* WHAT IS EXPECTED *
Output the entire listing below exactly as it stands.

"""

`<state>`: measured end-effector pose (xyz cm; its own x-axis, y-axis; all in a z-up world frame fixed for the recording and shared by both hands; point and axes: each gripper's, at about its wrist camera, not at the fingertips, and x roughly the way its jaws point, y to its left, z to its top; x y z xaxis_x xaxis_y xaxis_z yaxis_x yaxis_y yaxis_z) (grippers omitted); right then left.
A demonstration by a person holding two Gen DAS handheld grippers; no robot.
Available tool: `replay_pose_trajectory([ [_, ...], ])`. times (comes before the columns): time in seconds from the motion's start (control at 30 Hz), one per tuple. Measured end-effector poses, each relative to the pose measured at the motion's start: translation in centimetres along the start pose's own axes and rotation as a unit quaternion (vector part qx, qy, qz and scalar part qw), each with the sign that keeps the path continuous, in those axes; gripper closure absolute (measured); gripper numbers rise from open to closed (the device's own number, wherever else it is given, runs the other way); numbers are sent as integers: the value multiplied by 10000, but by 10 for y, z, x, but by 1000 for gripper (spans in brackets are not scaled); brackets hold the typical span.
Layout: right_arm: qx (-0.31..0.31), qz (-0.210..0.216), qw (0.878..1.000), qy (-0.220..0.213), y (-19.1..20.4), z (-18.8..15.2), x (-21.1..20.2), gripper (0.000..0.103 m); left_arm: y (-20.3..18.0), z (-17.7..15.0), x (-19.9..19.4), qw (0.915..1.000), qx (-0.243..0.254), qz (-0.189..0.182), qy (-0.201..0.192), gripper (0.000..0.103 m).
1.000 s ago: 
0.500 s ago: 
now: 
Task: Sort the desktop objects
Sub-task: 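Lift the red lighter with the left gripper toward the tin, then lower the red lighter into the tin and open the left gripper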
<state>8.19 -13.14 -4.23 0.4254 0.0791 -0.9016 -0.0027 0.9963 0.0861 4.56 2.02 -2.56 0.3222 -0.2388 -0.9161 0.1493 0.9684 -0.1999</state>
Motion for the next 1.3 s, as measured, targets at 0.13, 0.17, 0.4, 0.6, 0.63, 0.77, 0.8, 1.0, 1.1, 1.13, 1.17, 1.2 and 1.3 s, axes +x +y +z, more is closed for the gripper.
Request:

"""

* EXPECTED OUTPUT *
`<state>`: measured end-effector pose (xyz cm; its own x-axis, y-axis; all in a z-up world frame fixed for the recording and shared by both hands; point and axes: each gripper's, at about its wrist camera, not at the fingertips, and x roughly the way its jaws point, y to its left, z to its top; x y z xaxis_x xaxis_y xaxis_z yaxis_x yaxis_y yaxis_z) (grippers omitted); right then left.
A demonstration by a person holding two Gen DAS handheld grippers; no robot.
Available tool: `replay_pose_trajectory([ [_, ...], ])`. times (comes before the columns): time in seconds from the motion's start (control at 30 Hz), one per tuple. Measured end-effector poses, each relative to the pose measured at the motion's start: translation in centimetres along the start pose's own axes and rotation as a unit quaternion (vector part qx, qy, qz and scalar part qw), each with the sign that keeps the path continuous, in those axes; gripper closure absolute (measured); gripper numbers rise from open to closed (the device's own number, wherever else it is given, runs the other way); numbers are sent as integers: the value multiplied by 10000, but by 10 for y, z, x, but by 1000 for gripper (spans in brackets are not scaled); brackets hold the typical span.
Layout: right_arm: qx (-0.31..0.31), qz (-0.210..0.216), qw (0.878..1.000), qy (-0.220..0.213), y (-19.1..20.4), z (-18.8..15.2), x (-21.1..20.2), gripper (0.000..0.103 m); left_arm: y (-20.3..18.0), z (-17.7..15.0), x (-19.9..19.4), qw (0.915..1.000), qx (-0.243..0.254), qz (-0.189..0.182), qy (-0.201..0.192), gripper (0.000..0.103 m).
1.000 s ago: 
0.500 s ago: 
now: 
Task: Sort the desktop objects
Sub-task: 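Lift the red lighter with the left gripper toward the tin, then lower the red lighter into the tin and open the left gripper
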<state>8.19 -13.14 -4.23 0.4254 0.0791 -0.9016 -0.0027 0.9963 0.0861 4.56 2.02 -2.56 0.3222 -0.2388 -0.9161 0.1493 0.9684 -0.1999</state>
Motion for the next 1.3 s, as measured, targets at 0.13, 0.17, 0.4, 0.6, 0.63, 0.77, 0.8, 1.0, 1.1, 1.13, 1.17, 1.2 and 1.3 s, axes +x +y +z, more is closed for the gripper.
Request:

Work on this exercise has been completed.